Background & Summary

Kiwifruit (Actinidia Lindl.), known as the “king of fruits” due to its exceptional phytochemical profile characterized by elevated ascorbate concentrations, potassium abundance, and dietary fiber content. This woody vine, native to China’s mountains, adapts to a wide range of habitats, including forest edges, roadside thickets, drainage ditches, and shrubby undergrowth. The genus comprises 54 taxonomically validated species exhibiting extensive cytogenetic variation with ploidy levels spanning diploid (2n = 2x) to octoploid (2n = 8x), while maintaining a conserved base chromosome number (x = 29)1.

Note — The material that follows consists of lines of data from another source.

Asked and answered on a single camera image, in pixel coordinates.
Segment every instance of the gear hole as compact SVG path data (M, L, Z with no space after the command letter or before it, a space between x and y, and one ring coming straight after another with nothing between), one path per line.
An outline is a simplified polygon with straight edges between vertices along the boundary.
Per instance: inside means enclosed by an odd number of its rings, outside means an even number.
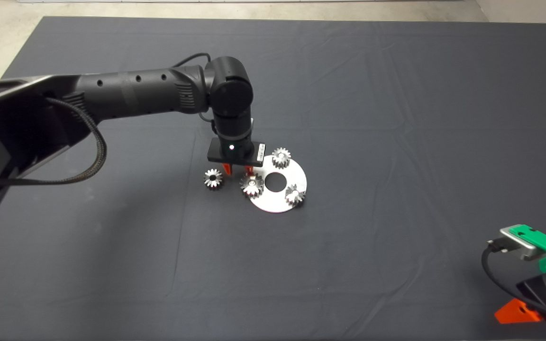
M270 173L266 178L264 178L264 185L271 192L281 192L286 188L286 177L284 177L281 173Z

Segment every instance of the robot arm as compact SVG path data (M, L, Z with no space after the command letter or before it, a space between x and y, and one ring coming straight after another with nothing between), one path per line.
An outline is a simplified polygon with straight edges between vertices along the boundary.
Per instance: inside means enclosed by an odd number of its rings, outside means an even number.
M264 144L252 142L252 86L236 58L201 66L0 81L0 184L24 177L105 119L212 108L217 137L208 160L262 166ZM53 105L60 101L65 106ZM5 194L0 186L0 199Z

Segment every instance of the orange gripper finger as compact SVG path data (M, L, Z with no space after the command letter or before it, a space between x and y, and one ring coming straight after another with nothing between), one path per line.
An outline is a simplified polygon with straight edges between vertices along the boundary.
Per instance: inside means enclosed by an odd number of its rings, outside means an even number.
M528 306L514 298L494 313L494 317L502 324L540 322L542 317L535 310L528 309Z

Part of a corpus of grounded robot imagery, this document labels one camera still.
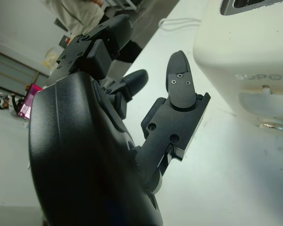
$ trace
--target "white machine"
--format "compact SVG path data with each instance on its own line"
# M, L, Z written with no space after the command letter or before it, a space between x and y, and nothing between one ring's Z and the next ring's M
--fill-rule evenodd
M283 134L283 0L211 0L194 58L238 116Z

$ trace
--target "white lab coat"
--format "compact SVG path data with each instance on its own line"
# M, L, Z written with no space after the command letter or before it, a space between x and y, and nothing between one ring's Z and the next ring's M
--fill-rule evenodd
M100 6L92 1L83 0L39 0L73 34L86 34L104 16Z

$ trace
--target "white tabletop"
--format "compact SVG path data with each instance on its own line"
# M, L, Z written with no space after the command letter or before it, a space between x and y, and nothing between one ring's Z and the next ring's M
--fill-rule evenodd
M168 18L202 18L208 0L180 0ZM125 124L142 145L140 123L159 97L167 97L170 56L183 50L197 93L212 99L186 156L173 160L156 195L164 226L283 226L283 137L239 119L195 64L197 26L159 29L127 74L146 69L149 82L128 104Z

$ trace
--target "robotic hand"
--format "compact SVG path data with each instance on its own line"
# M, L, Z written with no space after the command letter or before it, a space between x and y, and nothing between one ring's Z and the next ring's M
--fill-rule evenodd
M163 224L154 194L171 159L183 159L210 96L195 93L187 58L174 53L168 98L150 109L141 123L146 141L135 147L122 119L146 71L100 85L131 34L128 16L117 16L75 37L34 98L31 170L51 226Z

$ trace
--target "gray floor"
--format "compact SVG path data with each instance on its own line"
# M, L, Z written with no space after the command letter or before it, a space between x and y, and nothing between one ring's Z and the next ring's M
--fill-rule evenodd
M169 15L179 0L144 0L138 13L133 11L122 12L128 14L133 21L134 32L132 40L144 48L158 29L158 22ZM108 77L114 80L123 77L131 64L114 61L108 72Z

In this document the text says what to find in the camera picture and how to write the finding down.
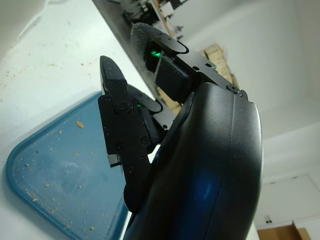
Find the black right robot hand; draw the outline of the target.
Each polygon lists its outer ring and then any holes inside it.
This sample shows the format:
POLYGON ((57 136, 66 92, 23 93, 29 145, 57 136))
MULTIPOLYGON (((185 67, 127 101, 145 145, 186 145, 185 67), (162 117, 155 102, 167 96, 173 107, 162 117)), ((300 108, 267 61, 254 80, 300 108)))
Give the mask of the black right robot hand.
POLYGON ((111 167, 131 212, 126 240, 244 240, 263 173, 258 109, 200 53, 145 23, 131 43, 178 114, 100 57, 98 99, 111 167))

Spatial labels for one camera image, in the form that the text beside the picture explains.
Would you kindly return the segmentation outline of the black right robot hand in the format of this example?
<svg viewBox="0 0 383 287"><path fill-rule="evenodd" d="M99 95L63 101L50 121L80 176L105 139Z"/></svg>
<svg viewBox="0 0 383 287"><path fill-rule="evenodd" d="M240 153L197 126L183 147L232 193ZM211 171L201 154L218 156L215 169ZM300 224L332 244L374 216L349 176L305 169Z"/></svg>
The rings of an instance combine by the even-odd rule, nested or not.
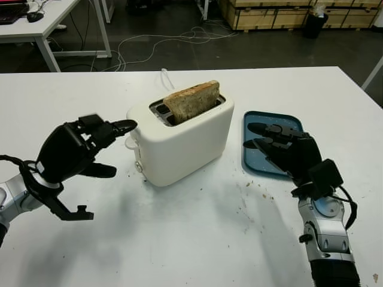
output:
<svg viewBox="0 0 383 287"><path fill-rule="evenodd" d="M321 163L322 158L309 133L265 123L249 123L247 129L259 137L245 141L244 148L259 150L266 161L285 172L297 187L311 181L308 170Z"/></svg>

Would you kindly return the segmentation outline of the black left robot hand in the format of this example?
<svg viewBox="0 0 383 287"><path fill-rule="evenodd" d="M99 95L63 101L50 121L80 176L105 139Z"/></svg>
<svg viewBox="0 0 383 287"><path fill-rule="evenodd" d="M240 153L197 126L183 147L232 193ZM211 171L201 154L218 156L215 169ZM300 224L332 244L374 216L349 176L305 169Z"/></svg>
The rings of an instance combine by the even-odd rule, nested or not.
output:
<svg viewBox="0 0 383 287"><path fill-rule="evenodd" d="M112 178L117 168L95 162L102 149L137 127L134 120L109 122L97 114L65 122L53 130L43 143L37 169L46 181L60 183L75 175Z"/></svg>

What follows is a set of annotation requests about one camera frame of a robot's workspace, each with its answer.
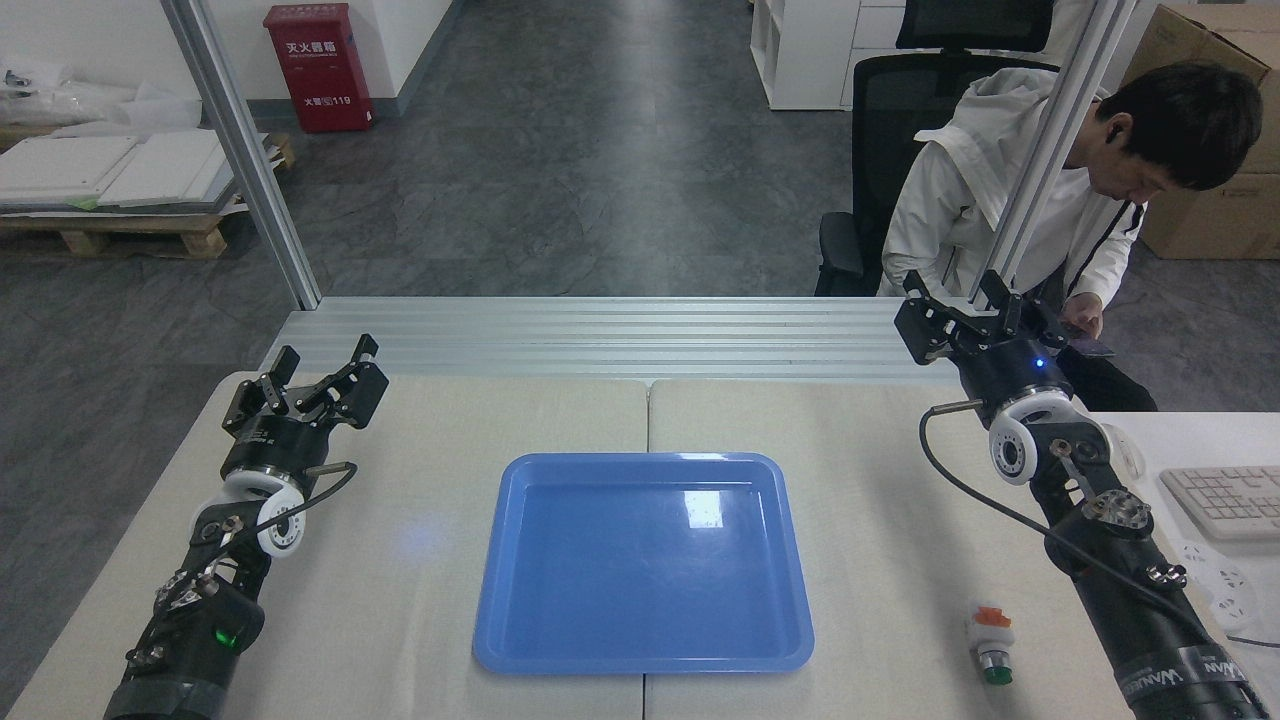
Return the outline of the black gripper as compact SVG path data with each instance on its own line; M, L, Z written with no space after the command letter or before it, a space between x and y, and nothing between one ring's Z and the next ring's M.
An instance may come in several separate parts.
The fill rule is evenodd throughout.
M989 337L1005 342L979 348L977 318L934 299L916 270L906 274L902 287L908 297L893 324L911 359L924 366L957 356L961 386L970 400L980 402L975 413L982 423L991 423L1001 409L1027 395L1069 393L1069 382L1050 352L1066 348L1070 337L1059 314L1039 297L1012 292L995 269L987 269L979 288L997 311Z
M221 428L233 446L221 465L221 478L242 470L266 469L300 480L319 465L319 425L342 423L355 429L372 420L389 379L374 361L379 350L371 334L361 334L351 360L320 382L300 389L294 410L310 421L284 416L291 411L287 383L300 364L300 355L285 345L270 369L256 379L241 382Z

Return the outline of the person's hand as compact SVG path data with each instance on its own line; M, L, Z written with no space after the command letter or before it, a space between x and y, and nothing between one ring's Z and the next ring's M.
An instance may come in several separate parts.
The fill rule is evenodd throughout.
M1093 340L1098 340L1103 329L1105 305L1093 292L1075 293L1069 297L1059 314L1059 320Z

Despite this genomic wealth, global commercial production remains constrained to four domesticated taxa: A. chinensis var. chinensis, A. chinensis var. deliciosa, A. eriantha, and A. arguta. According to 2024 FAO statistical data, the global kiwifruit production matrix encompasses 286,100 ha cultivation area yielding 4.29 million metric tons annually2. This agricultural success is threatened by pandemic outbreaks of bacterial canker caused by Pseudomonas syringae pv. actinidiae (Psa), which is a devastating disease that occurs in kiwifruit growing areas worldwide3. The pathogenic infection exhibits rapid proliferation and poses a persistent challenge for containment, primarily colonizing the plant’s meristematic tissues including emerging shoots, foliar structures, and cambial regions. This colonization manifests as necrotic branch cankers, chlorotic leaf lesions, and eventual systemic plant decline, severely compromising both fruit production and phytosanitary quality. Current phytoprotection strategies predominantly depend on cupric compounds and bacteriostatic agents, however, their protracted field application raises substantial ecological concerns regarding microbial resistance development and environmental persistence4,5.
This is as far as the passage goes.